Here’s another side of it. Spokane and his wife died of T.B. that he contracted while in jail; and “justice” overtook Irish Annie for what she had done to me.
Not very pleasant reflections; especially when I had to admit to myself that I was the cause of everything from the burglary to the punishment of Annie, and all that happened in between them. Yet this burglary is by no means unique. It frequently happens that the initial loss in dollars and cents is as nothing compared to the wrong and injury that radiate from such crimes like ripples on a pond.
CHAPTER XXIII
My first few months in the county jail were put in hard enough. About all I did was hate Irish Annie, and plan ways and means to revenge myself on her. I kept close track of her through friends and learned that her punishment began the day she got back to Canada. Her girls left her establishment when they saw her turn copper; her friends in the Tenderloin shunned her as if she had the leprosy. Finding herself cast out by these outcasts, she gathered up what she could and joined the gold rush to Alaska.

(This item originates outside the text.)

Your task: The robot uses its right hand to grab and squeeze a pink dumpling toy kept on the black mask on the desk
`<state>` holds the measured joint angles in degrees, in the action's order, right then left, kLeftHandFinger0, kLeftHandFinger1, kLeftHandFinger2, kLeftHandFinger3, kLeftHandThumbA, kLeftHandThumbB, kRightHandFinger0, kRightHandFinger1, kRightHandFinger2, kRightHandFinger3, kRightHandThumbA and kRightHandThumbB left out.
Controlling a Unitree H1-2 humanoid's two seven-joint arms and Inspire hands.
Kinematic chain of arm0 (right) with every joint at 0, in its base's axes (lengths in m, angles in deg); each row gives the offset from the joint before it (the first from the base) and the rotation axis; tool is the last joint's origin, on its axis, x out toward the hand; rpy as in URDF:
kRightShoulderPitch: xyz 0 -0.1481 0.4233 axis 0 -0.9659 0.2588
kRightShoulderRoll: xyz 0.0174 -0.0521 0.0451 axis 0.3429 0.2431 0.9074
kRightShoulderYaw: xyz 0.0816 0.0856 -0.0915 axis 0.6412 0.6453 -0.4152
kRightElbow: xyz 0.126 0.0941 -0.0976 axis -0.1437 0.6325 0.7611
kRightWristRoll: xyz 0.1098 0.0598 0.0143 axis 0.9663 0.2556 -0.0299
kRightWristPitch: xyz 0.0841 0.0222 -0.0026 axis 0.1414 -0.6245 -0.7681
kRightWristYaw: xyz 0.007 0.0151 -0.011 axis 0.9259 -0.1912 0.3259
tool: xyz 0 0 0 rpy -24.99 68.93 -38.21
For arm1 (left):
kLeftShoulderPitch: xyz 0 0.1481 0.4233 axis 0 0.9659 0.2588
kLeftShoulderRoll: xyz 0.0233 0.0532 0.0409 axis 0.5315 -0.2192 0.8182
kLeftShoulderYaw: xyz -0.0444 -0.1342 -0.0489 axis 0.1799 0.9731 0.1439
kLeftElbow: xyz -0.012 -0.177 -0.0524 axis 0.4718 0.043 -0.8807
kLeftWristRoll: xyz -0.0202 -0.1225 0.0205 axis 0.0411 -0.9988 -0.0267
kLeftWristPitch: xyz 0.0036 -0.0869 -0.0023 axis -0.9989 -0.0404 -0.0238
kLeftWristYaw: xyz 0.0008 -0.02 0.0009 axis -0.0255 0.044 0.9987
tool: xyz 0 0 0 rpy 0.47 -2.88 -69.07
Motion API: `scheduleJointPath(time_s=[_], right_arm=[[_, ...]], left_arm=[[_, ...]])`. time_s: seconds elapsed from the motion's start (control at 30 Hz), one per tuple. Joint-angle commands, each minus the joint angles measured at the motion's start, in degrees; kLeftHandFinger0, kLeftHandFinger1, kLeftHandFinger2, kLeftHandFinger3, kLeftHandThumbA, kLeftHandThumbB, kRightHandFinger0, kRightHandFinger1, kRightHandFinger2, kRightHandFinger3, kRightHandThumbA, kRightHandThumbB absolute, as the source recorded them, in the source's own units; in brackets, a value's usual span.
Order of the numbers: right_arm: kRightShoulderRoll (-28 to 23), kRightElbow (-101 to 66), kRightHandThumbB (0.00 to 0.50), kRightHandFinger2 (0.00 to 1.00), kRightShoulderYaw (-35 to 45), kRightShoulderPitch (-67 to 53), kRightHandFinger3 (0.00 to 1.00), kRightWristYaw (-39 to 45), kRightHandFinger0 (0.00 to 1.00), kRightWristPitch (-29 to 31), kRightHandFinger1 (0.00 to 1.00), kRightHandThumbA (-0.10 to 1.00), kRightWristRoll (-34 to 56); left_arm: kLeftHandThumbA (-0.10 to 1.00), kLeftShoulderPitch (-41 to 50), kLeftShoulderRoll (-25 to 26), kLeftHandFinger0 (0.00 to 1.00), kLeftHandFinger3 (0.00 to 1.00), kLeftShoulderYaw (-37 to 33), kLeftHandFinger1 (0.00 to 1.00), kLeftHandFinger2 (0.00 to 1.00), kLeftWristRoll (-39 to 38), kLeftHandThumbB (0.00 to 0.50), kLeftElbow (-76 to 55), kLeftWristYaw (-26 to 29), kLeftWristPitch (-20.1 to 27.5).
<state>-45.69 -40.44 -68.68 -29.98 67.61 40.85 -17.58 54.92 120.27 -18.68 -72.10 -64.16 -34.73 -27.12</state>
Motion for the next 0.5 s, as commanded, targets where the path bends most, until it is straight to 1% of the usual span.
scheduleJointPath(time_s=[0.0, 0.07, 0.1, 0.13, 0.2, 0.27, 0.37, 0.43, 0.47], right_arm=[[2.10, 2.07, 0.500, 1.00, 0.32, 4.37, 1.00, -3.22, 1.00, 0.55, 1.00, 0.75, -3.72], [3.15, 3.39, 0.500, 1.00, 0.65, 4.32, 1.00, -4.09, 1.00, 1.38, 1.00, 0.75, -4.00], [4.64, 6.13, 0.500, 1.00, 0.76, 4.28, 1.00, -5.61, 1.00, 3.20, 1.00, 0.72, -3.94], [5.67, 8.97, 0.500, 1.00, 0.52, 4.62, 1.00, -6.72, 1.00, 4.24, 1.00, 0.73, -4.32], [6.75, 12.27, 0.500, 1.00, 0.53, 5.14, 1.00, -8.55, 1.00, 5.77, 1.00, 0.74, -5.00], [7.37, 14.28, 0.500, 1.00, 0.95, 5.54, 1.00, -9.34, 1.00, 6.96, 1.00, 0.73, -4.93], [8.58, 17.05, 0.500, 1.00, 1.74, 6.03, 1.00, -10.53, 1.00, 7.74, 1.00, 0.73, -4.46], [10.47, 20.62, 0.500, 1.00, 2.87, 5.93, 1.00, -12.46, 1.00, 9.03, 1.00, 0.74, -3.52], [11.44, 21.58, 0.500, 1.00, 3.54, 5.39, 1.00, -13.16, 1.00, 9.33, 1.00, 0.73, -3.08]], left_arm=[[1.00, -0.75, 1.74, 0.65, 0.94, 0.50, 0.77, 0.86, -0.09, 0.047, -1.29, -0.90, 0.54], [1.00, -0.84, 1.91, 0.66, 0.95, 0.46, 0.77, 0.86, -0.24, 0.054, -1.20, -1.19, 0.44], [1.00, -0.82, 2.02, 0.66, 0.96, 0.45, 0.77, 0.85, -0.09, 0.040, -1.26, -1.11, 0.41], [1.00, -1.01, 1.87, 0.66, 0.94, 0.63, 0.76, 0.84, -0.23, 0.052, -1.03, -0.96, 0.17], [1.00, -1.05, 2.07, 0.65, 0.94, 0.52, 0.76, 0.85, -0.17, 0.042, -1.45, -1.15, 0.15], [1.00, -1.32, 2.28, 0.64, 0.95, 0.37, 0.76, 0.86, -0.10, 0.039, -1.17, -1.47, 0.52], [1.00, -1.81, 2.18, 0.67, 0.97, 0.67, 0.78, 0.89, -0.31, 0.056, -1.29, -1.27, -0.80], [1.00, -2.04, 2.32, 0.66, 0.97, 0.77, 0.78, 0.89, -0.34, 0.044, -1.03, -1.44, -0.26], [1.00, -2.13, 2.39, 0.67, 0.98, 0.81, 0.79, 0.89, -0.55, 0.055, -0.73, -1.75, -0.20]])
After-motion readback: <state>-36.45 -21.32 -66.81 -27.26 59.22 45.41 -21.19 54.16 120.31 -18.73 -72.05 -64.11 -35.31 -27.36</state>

Then, just when my bankroll had melted away under the heavy expense of two attorneys’ fees and incidentals, and I was beginning to wonder if I would finish by having to eat the jail fare, a number of mysterious money orders came to me from Nome and Skagway. I couldn’t but think this was conscience money from Annie. This took the edge off my hatred and I began making excuses for her. After I had several hundred dollars, the money orders stopped coming. No letter or explanation came, and I remained mystified. At last a prisoner who was brought into the jail en route to San Quentin from Alaska put an end to my guessing.

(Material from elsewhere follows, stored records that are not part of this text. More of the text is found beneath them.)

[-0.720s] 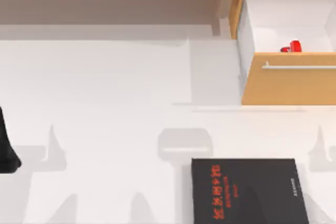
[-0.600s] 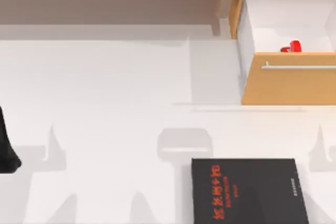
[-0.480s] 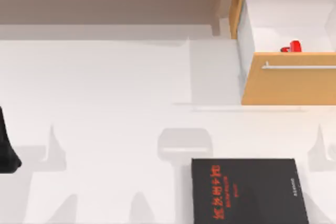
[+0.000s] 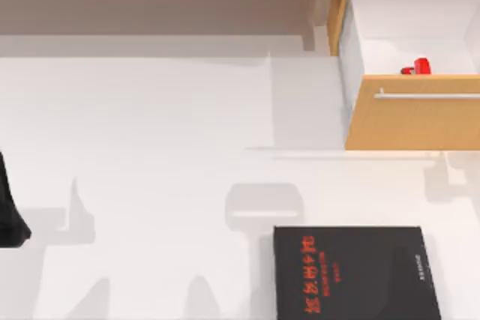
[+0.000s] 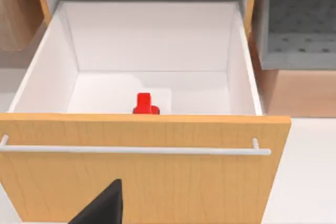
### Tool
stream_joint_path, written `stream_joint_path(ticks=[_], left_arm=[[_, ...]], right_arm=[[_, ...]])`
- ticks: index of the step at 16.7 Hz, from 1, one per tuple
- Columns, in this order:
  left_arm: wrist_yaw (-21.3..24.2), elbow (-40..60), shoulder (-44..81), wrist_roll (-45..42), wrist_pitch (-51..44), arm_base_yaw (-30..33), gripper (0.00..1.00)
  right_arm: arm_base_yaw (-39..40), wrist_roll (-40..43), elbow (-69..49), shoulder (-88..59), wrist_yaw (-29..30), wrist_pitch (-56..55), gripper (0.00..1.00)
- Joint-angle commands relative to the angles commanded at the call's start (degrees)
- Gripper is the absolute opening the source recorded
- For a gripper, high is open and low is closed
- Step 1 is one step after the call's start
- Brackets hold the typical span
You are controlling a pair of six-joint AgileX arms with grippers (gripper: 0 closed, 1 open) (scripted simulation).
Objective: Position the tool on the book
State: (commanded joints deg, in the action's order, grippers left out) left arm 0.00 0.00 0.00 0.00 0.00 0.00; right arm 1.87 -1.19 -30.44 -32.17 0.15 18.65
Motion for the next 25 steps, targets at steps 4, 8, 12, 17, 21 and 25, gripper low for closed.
stream_joint_path(ticks=[4, 8, 12, 17, 21, 25], left_arm=[[0.0, 0.0, 0.0, 0.0, 0.0, 0.0, 1.0], [0.0, 0.0, 0.0, 0.0, 0.0, 0.0, 1.0], [0.0, 0.0, 0.0, 0.0, 0.0, 0.0, 1.0], [0.0, 0.0, 0.0, 0.0, 0.0, 0.0, 1.0], [0.0, 0.0, 0.0, 0.0, 0.0, 0.0, 1.0], [0.0, 0.0, 0.0, 0.0, 0.0, 0.0, 1.0]], right_arm=[[1.5, -0.8, -23.4, -25.3, 0.1, 13.2, 1.0], [3.1, -1.6, -47.6, -52.0, 0.2, 27.0, 1.0], [4.5, -2.3, -69.1, -76.8, 0.3, 39.4, 1.0], [5.5, -3.0, -89.3, -98.9, 0.4, 50.5, 1.0], [5.6, -3.4, -97.1, -106.5, 0.5, 54.4, 1.0], [5.6, -3.4, -97.6, -107.0, 0.5, 54.6, 1.0]])
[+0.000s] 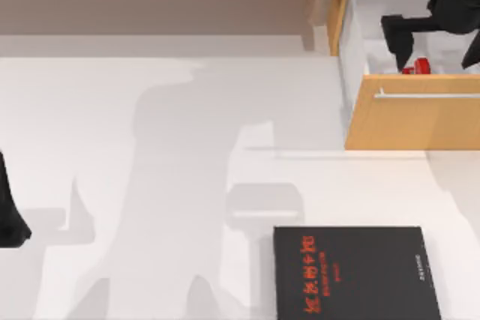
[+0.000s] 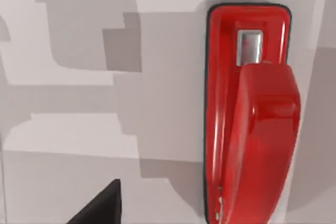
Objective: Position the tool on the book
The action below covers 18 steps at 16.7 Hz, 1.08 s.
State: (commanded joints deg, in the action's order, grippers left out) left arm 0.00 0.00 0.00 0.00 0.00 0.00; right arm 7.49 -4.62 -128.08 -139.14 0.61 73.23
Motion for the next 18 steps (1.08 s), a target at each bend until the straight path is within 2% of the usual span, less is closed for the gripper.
stream_joint_path(ticks=[5, 14, 18], left_arm=[[0.0, 0.0, 0.0, 0.0, 0.0, 0.0, 1.0], [0.0, 0.0, 0.0, 0.0, 0.0, 0.0, 1.0], [0.0, 0.0, 0.0, 0.0, 0.0, 0.0, 1.0]], right_arm=[[0.0, -0.2, 0.3, 1.3, 0.1, 0.9, 1.0], [6.2, -6.1, 2.5, 15.6, 0.5, 13.2, 1.0], [6.3, -6.2, 3.7, 17.4, 0.5, 13.8, 1.0]])
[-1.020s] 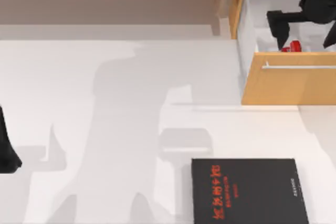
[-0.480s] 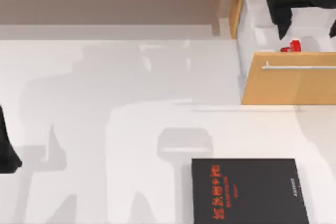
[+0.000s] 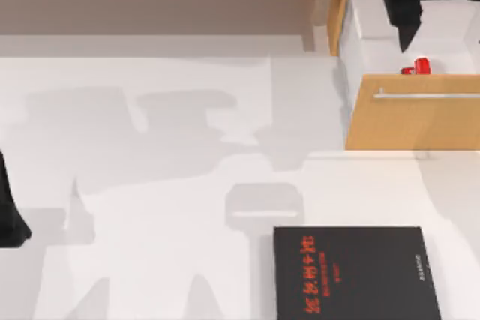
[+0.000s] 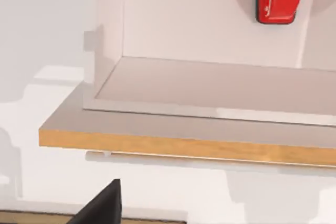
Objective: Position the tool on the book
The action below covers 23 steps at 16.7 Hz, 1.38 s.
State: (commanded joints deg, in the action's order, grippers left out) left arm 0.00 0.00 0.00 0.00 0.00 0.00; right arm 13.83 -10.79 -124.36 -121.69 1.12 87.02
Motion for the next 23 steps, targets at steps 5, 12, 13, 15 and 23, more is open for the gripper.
stream_joint_path(ticks=[5, 12, 13, 15, 23], left_arm=[[0.0, 0.0, 0.0, 0.0, 0.0, 0.0, 1.0], [0.0, 0.0, 0.0, 0.0, 0.0, 0.0, 1.0], [0.0, 0.0, 0.0, 0.0, 0.0, 0.0, 1.0], [0.0, 0.0, 0.0, 0.0, 0.0, 0.0, 1.0], [0.0, 0.0, 0.0, 0.0, 0.0, 0.0, 1.0]], right_arm=[[-3.6, 3.5, 1.0, -6.8, -0.3, -8.0, 1.0], [-6.3, 6.2, 3.5, -19.3, -0.4, -22.9, 1.0], [-6.3, 6.1, 3.6, -19.7, -0.5, -23.3, 1.0], [-6.3, 6.1, 3.6, -19.7, -0.5, -23.3, 1.0], [-6.3, 6.1, 3.6, -19.7, -0.5, -23.3, 0.55]])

Irish Annie was dead. My informant was very discreet and mentioned no names. “Certain people,” he said, “and good people, too, found out that she had a bunch of dough. They went into her crib, tied her up, and took it. When they went out, one of them said to the others: ‘Black is in the county jail in San Francisco. He ought to have one end of this money. That woman put him there.’
“They didn’t know she had snitched on you and objected to splitting you in with the coin. The first party, your friend, went back into the crib, and croaked her. When he came out he said: ‘I’ve done that for Black. Now, does he get his end?’
“You got it, didn’t you?”
I acknowledged the money and asked no questions. My attorney learned later, and told me, that when she was found dead and her body identified, the police began a search for me, and the only thing that saved me was my jail alibi, the only alibi that ever convinced anybody.
With Annie off my mind I then began hating the pawnbroker. But before I went to Folsom he was charged with perjury in another case and went broke saving himself from a prison sentence, and I put him out of my mind.